━━━ INFORMATION GIVEN ━━━

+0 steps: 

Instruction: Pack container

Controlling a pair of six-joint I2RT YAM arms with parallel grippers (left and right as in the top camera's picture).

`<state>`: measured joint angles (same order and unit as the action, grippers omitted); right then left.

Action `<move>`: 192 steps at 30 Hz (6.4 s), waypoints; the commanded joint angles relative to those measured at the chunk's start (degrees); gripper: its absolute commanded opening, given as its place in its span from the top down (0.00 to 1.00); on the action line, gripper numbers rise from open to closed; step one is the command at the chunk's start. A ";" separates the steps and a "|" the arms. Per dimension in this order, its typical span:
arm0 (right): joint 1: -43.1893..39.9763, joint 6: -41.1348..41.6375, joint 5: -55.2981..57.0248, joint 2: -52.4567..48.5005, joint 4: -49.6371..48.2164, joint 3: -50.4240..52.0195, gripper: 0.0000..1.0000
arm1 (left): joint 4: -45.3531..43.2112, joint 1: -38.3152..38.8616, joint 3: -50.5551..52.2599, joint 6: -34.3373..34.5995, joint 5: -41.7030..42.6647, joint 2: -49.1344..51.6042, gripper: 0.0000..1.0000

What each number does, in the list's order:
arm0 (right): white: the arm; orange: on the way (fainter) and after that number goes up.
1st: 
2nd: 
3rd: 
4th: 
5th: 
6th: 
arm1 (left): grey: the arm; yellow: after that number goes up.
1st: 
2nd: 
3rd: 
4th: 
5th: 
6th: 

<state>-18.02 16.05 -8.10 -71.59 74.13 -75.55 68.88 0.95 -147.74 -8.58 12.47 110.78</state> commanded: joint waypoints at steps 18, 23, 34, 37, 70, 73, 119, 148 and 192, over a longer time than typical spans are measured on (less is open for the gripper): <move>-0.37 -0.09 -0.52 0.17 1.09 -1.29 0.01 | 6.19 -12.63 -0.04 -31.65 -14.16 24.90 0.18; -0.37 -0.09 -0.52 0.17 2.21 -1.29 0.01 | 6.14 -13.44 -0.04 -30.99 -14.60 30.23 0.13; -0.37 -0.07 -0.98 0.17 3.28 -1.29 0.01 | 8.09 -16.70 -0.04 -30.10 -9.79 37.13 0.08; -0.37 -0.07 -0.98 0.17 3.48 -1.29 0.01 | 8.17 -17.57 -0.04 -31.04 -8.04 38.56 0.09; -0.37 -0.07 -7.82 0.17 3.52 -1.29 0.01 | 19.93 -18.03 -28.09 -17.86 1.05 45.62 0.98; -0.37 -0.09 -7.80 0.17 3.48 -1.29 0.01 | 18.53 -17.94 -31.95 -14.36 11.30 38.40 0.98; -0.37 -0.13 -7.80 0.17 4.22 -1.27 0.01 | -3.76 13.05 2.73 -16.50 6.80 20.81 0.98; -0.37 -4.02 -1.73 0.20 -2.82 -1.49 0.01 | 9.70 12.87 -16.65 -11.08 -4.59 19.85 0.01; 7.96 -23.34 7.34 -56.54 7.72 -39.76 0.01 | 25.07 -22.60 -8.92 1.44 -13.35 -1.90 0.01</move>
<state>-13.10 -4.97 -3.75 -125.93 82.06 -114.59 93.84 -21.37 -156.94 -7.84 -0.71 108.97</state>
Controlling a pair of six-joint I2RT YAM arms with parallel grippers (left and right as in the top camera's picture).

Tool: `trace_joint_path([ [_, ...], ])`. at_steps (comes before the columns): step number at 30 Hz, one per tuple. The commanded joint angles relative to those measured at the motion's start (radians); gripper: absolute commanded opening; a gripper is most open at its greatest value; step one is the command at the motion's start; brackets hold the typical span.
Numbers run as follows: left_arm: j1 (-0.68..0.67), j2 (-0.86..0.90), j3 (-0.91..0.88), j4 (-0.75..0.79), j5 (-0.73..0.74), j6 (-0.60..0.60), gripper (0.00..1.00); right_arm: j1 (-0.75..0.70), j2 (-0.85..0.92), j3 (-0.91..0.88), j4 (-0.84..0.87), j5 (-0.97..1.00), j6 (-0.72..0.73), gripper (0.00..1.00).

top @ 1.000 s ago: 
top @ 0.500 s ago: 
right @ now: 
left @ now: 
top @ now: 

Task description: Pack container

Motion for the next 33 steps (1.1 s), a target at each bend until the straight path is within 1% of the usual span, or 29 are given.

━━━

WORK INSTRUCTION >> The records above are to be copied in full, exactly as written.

SOLUTION FOR THIS PROBLEM >>
+0 steps: 

Instruction: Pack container

Controlling a pair of six-joint I2RT YAM arms with parallel grippers (left and right as in the top camera's picture).

`<state>`: measured joint angles (same order and unit as the action, grippers omitted); right then left.

Action `<move>`: 192 steps at 30 Hz (6.4 s), waypoints; the commanded joint angles relative to those measured at the chunk's start (degrees); gripper: its absolute commanded opening, given as its place in its span from the top down (0.00 to 1.00); on the action line, gripper numbers rise from open to closed; step one is the command at the chunk's start. A ";" separates the steps and a "|" the arms. Per dimension in this order, its typical span:
arm0 (right): joint 1: -43.1893..39.9763, joint 6: -41.1348..41.6375, joint 5: -55.2981..57.0248, joint 2: -52.4567..48.5005, joint 4: -49.6371..48.2164, joint 3: -50.4240..52.0195, gripper: 0.0000..1.0000
arm1 (left): joint 4: -45.3531..43.2112, joint 1: -38.3152..38.8616, joint 3: -50.5551..52.2599, joint 6: -34.3373..34.5995, joint 5: -41.7030..42.6647, joint 2: -49.1344..51.6042, gripper: 0.0000..1.0000

What each number does, in the list's order:
arm0 (right): white: the arm; orange: on the way (fainter) and after that number goes up.
1st: 
2nd: 
3rd: 
4th: 
5th: 
6th: 
arm1 (left): grey: the arm; yellow: after that number goes up.
1st: 
2nd: 
3rd: 
4th: 
5th: 
6th: 

<state>-18.02 16.05 -8.10 -71.59 74.13 -75.55 68.88 0.95 -147.74 -8.58 12.47 110.78</state> commanded: joint waypoints at steps 18, 23, 34, 37, 70, 73, 119, 148 and 192, over a longer time than typical spans are measured on (less is open for the gripper): <move>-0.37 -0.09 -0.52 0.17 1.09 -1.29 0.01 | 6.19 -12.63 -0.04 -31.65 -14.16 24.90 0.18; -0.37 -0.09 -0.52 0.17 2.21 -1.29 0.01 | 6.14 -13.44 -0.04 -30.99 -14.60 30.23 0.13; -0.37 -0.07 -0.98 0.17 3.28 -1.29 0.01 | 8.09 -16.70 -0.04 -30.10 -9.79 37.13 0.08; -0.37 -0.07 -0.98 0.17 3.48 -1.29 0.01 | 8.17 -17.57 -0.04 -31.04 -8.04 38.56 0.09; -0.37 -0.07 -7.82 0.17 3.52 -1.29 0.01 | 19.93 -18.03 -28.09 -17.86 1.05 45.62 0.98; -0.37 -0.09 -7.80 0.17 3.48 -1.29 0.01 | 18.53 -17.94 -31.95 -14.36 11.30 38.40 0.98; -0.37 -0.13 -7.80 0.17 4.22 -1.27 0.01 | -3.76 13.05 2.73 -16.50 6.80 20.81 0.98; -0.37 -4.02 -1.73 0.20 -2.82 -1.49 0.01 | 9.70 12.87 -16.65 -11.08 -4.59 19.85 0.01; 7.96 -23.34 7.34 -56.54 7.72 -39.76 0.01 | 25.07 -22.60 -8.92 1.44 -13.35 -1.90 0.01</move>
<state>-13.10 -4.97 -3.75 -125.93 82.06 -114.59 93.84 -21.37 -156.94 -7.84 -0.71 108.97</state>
Controlling a pair of six-joint I2RT YAM arms with parallel grippers (left and right as in the top camera's picture).

Tool: `trace_joint_path([ [_, ...], ])`. at_steps (comes before the columns): step number at 30 Hz, one per tuple. The commanded joint angles relative to those measured at the motion's start (radians); gripper: absolute commanded opening; a gripper is most open at its greatest value; step one is the command at the motion's start; brackets hold the typical span.
Numbers run as follows: left_arm: j1 (-0.68..0.67), j2 (-0.86..0.90), j3 (-0.91..0.88), j4 (-0.75..0.79), j5 (-0.73..0.74), j6 (-0.60..0.60), gripper (0.00..1.00); right_arm: j1 (-0.75..0.70), j2 (-0.85..0.92), j3 (-0.91..0.88), j4 (-0.84..0.87), j5 (-0.97..1.00), j6 (-0.72..0.73), gripper (0.00..1.00).

top @ 1.000 s ago: 
top @ 0.500 s ago: 
right @ now: 
left @ now: 
top @ now: 

Task description: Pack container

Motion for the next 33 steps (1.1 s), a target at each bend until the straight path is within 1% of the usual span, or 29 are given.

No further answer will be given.